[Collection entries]

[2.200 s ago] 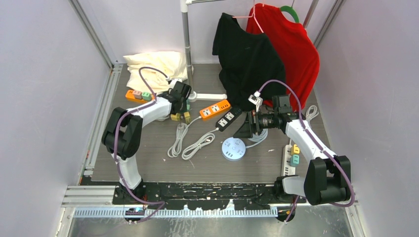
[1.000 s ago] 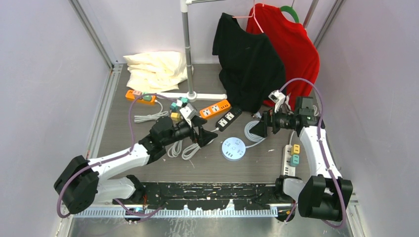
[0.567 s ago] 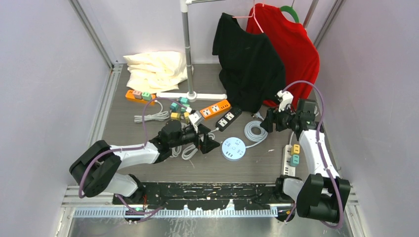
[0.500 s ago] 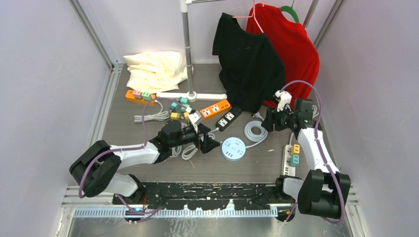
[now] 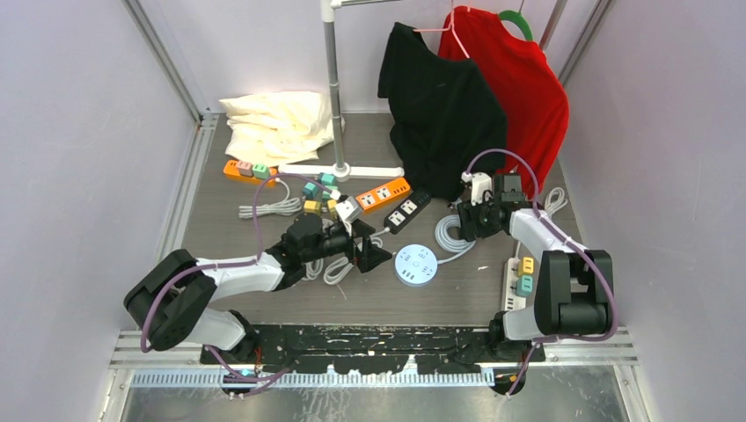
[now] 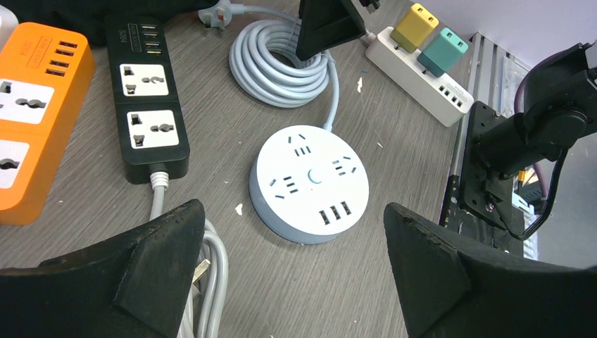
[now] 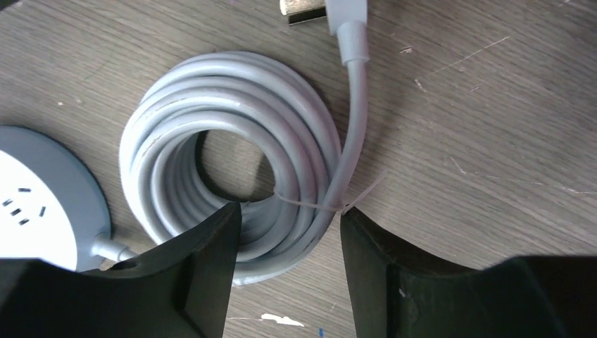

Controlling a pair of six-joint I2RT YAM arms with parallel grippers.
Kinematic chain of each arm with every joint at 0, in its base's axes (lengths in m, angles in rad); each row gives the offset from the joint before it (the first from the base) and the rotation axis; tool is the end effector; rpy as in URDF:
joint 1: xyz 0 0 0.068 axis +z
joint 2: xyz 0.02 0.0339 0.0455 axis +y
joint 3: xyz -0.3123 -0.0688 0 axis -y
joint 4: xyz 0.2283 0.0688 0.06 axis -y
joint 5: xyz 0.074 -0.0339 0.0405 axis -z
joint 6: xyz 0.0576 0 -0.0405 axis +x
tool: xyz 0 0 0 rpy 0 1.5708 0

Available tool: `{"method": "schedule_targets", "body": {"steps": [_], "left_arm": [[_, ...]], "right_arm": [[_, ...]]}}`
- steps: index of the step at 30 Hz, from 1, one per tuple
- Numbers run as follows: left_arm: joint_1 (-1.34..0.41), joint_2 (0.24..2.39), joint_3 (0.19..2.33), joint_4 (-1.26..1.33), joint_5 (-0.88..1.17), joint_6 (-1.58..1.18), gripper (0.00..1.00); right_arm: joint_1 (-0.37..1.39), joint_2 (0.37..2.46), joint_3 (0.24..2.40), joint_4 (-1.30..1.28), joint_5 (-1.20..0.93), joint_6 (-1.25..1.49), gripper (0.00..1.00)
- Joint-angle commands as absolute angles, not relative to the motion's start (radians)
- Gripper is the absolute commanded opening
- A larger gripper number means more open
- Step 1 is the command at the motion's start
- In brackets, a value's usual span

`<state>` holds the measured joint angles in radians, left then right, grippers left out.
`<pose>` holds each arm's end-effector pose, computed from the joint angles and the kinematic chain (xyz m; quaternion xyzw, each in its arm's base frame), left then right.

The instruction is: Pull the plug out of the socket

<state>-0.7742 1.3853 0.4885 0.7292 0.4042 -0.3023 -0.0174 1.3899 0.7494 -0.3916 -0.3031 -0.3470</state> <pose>0.1822 -0.2098 0.2583 0.3009 0.6972 -0.4558 0.4643 0.2491 0.0129 0.2217 -0.1960 0.9334 0.0955 0.2851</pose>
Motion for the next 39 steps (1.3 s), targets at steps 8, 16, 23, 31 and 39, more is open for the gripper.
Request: {"method": "schedule_targets", "body": {"steps": [8, 16, 23, 31, 39], "left_arm": [[-0.773, 1.395, 0.499, 0.805, 0.405, -0.283, 0.96], [-0.774, 1.394, 0.498, 0.806, 0.403, -0.284, 0.97], [-0.774, 1.387, 0.486, 0.818, 0.390, -0.286, 0.97], [-0.773, 1.363, 0.451, 0.856, 0.339, -0.291, 0.97], [-0.774, 1.340, 0.417, 0.892, 0.275, -0.296, 0.97]], "right_arm": [[0.033, 1.485, 0.827, -0.370, -0.173, -0.351, 0.51], [0.040, 1.466, 0.850, -0.374, -0.165, -0.332, 0.16], [0.041, 1.305, 0.825, -0.376, -0.319, -0.378, 0.04], [0.055, 1.177, 0.811, -0.457, -0.533, -0.515, 0.03], [0.175, 1.227, 0.888, -0.435, -0.379, -0.590, 0.02]]}}
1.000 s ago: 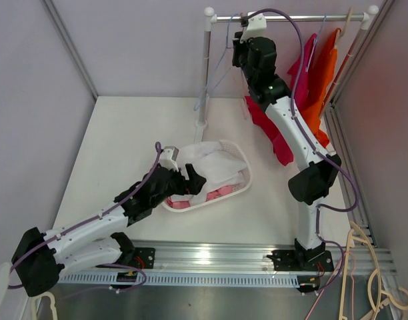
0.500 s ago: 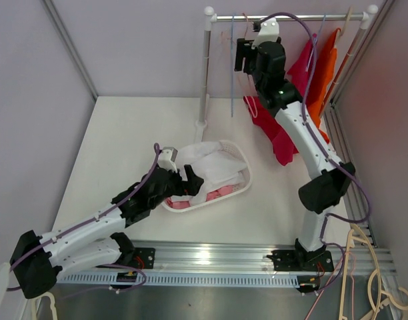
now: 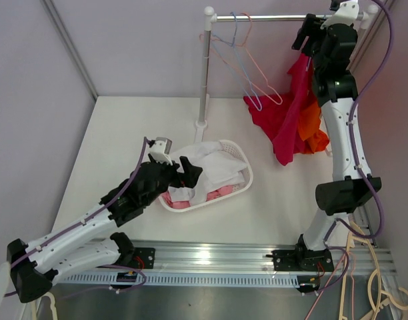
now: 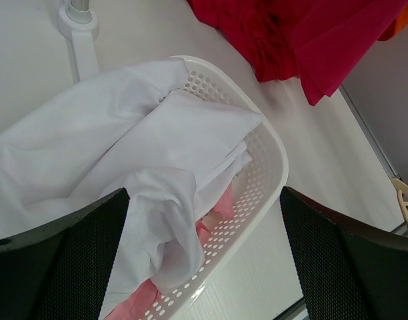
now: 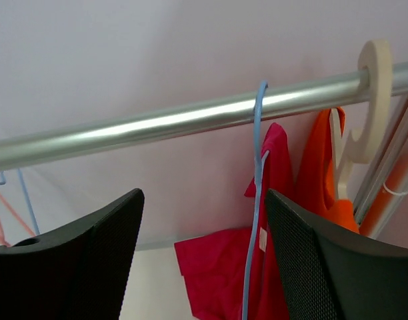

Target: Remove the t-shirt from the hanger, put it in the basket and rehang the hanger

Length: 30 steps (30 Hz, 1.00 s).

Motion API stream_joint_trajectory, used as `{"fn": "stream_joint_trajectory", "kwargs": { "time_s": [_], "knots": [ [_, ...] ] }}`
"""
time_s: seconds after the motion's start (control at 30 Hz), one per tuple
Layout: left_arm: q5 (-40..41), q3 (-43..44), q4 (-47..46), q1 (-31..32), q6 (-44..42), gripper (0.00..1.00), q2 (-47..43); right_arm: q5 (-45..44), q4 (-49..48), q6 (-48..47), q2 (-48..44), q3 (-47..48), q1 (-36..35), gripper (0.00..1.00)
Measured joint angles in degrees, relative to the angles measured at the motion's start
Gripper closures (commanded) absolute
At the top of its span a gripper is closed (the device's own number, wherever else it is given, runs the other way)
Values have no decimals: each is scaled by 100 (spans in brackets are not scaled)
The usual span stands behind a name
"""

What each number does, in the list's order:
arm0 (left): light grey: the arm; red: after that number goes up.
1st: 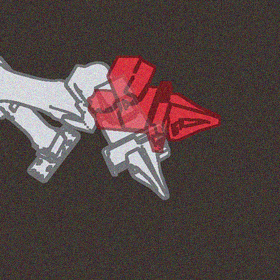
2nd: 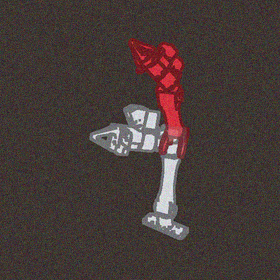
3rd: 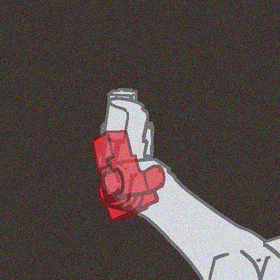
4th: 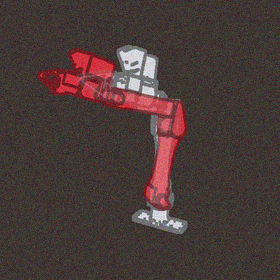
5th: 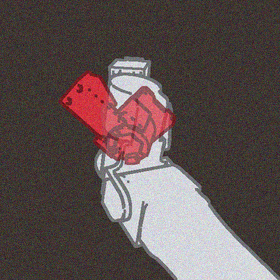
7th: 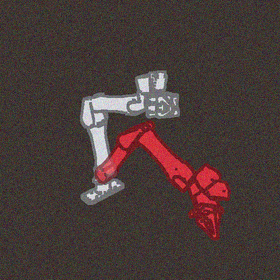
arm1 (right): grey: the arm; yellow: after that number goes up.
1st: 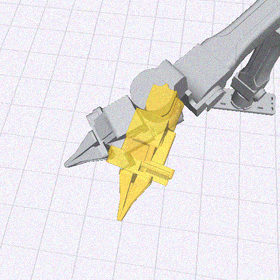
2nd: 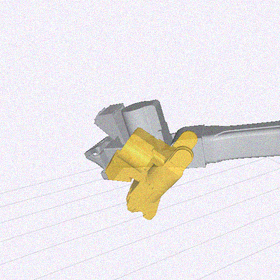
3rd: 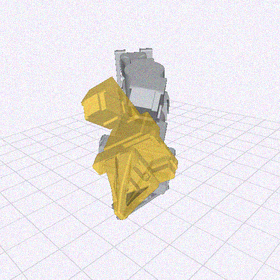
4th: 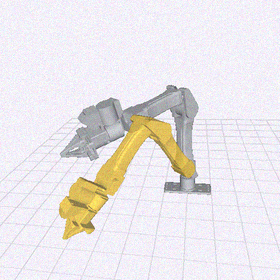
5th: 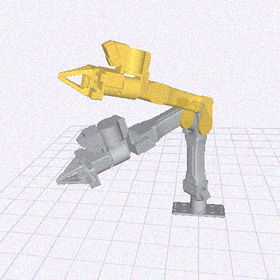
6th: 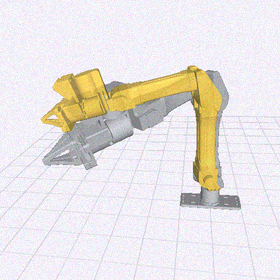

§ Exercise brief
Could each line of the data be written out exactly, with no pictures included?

§ Written answer
[2.200 s ago] 
[1.000 s ago] 
[0.567 s ago] 
[0.500 s ago] 
[now] 
[now] 
[now] 

Controlling a pair of six-joint I2RT YAM arms with parallel grippers.
Kinematic chain of each arm with every joint at 0, in its base's axes (lengths in m, angles in rad); each row gives the offset from the joint before it (the first from the base) and the rotation axis; tool is the end effector; rpy as in URDF:
joint 1: xyz 0 0 0.068 axis +z
joint 2: xyz 0.02 0.0339 0.0455 axis +y
joint 3: xyz -0.3123 -0.0688 0 axis -y
joint 4: xyz 0.2283 0.0688 0.06 axis -y
joint 5: xyz 0.074 -0.0339 0.0405 axis -z
joint 6: xyz 0.0576 0 -0.0405 axis +x
tool: xyz 0 0 0 rpy 0 1.5708 0

Available tool: `{"method": "schedule_targets", "body": {"steps": [_], "left_arm": [[_, ...]], "right_arm": [[_, ...]]}}`
- steps: index of the step at 30 Hz, from 1, one per tuple
- Numbers run as follows: left_arm: joint_1 (-1.34..0.41), joint_2 (0.24..2.39), joint_3 (0.19..2.33), joint_4 (-1.26..1.33), joint_5 (-0.88..1.17), joint_6 (-1.58..1.18), gripper (0.00..1.00); right_arm: joint_1 (-0.37..1.39), joint_2 (0.37..2.46), joint_3 (0.24..2.40), joint_4 (-1.30..1.28), joint_5 (-1.20..0.93), joint_6 (-1.25..1.49), gripper (0.00..1.00)
- Joint-angle commands as absolute angles, not relative to the motion's start (radians)
- Gripper is the absolute commanded opening
- A larger gripper number means more open
- Step 1 is the command at the motion's start
- In brackets, a value's usual span

`<state>` holds the measured joint angles in radians, left then right, grippers left out.
`<pose>` holds each arm's end-effector pose, computed from the joint angles and the kinematic chain (xyz m; quaternion xyzw, each in its arm's base frame), left then right.

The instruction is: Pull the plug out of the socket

<state>-0.7742 1.3853 0.4885 0.7292 0.4042 -0.3023 -0.0174 1.3899 0.7494 -0.3916 -0.3031 -0.3470</state> <pose>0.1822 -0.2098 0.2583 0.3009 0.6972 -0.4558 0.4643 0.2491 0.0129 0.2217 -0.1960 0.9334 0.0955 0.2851</pose>
Motion for the next 39 steps (1.3 s), targets at steps 8, 16, 23, 31 and 39, more is open for the gripper.
Request: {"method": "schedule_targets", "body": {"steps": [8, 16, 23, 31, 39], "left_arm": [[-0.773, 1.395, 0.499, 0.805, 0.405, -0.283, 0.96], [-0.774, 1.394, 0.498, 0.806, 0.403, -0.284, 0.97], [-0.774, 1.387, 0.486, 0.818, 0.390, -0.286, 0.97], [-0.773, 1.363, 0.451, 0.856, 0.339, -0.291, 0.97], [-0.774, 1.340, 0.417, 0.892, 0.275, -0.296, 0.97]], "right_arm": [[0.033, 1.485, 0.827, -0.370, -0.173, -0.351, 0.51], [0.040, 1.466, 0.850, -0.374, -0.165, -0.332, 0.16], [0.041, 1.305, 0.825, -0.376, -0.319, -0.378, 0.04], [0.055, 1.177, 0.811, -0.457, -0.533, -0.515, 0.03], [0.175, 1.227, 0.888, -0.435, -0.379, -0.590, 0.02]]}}
1.000 s ago: 
0.500 s ago: 
now: 
now: 
now: 

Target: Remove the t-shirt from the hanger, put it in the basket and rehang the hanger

Length: 30 steps (30 Hz, 1.00 s).

Motion API stream_joint_trajectory, used as `{"fn": "stream_joint_trajectory", "kwargs": { "time_s": [_], "knots": [ [_, ...] ] }}`
"""
time_s: seconds after the motion's start (control at 30 Hz), one per tuple
Layout: left_arm: q5 (-40..41), q3 (-43..44), q4 (-47..46), q1 (-31..32), q6 (-44..42), gripper (0.00..1.00), q2 (-47..43); right_arm: q5 (-45..44), q4 (-49..48), q6 (-48..47), q2 (-48..44), q3 (-47..48), q1 (-36..35), gripper (0.00..1.00)
Measured joint angles in degrees, relative to the angles measured at the motion's start
Gripper closures (commanded) absolute
At the top of its span a gripper is closed (the device's own number, wherever else it is given, runs the other way)
Values have no decimals: each is scaled by 100 (spans in brackets are not scaled)
The usual span stands behind a name
"""

What each number does, in the list's order:
arm0 (left): light grey: the arm; red: after that number goes up.
1st: 
2nd: 
3rd: 
4th: 
5th: 
7th: 
arm1 (right): grey: the arm; yellow: after that number goes up.
1st: 
2nd: 
3rd: 
4th: 
5th: 
6th: 

Nothing further is needed for the answer.